- [Task instructions]:
Give back each line below verbatim.

-- Opening Marker --

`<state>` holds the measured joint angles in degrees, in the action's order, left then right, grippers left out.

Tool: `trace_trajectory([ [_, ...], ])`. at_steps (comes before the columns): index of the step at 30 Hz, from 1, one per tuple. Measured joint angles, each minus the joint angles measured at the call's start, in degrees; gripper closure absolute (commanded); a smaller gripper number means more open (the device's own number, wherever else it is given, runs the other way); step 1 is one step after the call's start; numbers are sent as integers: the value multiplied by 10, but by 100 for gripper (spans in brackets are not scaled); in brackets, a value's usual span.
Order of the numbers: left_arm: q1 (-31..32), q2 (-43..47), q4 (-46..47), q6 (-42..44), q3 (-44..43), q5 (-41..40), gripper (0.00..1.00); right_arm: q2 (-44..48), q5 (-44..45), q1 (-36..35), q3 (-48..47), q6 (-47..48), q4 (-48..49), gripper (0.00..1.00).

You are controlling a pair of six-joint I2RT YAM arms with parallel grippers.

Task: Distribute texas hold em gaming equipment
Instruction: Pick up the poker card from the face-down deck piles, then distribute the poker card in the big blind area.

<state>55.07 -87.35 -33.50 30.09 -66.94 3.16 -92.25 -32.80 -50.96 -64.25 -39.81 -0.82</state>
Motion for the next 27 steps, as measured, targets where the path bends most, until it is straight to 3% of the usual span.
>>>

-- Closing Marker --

- [Solution to this exercise]:
`<state>` holds the measured joint angles in degrees, in the action's order, left then right, grippers left out.

Tool: `trace_trajectory([ [_, ...], ])`. at_steps (comes before the columns): index of the step at 30 Hz, from 1, one per tuple. Measured joint angles, each minus the joint angles measured at the call's start, in degrees; gripper closure absolute (commanded); a smaller gripper number means more open (the device's own number, wherever else it is given, runs the other way); step 1 is one step after the call's start; numbers are sent as integers: the value multiplied by 10, but by 100 for gripper (spans in brackets are not scaled); in brackets, a value's usual span.
Order of the numbers: left_arm: q1 (-31..32), q2 (-43..47), q4 (-46..47), q6 (-42..44), q3 (-44..43), q5 (-41..40), gripper (0.00..1.00); right_arm: q2 (-44..48), q5 (-44..45), q1 (-36..35), q3 (-48..47), q6 (-47..48), q4 (-48..49), gripper (0.00..1.00).

You are controlling a pair of six-joint I2RT YAM arms with parallel grippers.

Task: Distribute texas hold em gaming equipment
Instruction: Pick up the poker card from the face-down deck piles, then distribute the poker card in the big blind area.

<state>55.07 -87.35 -33.50 30.09 -66.94 3.16 -92.25 -32.80 -50.96 -64.25 -39.81 -0.82</state>
Motion for the next 27 steps, as measured, targets where the path bends most, until it is straight to 3% of the usual span.
>>>

The exercise has been fully completed.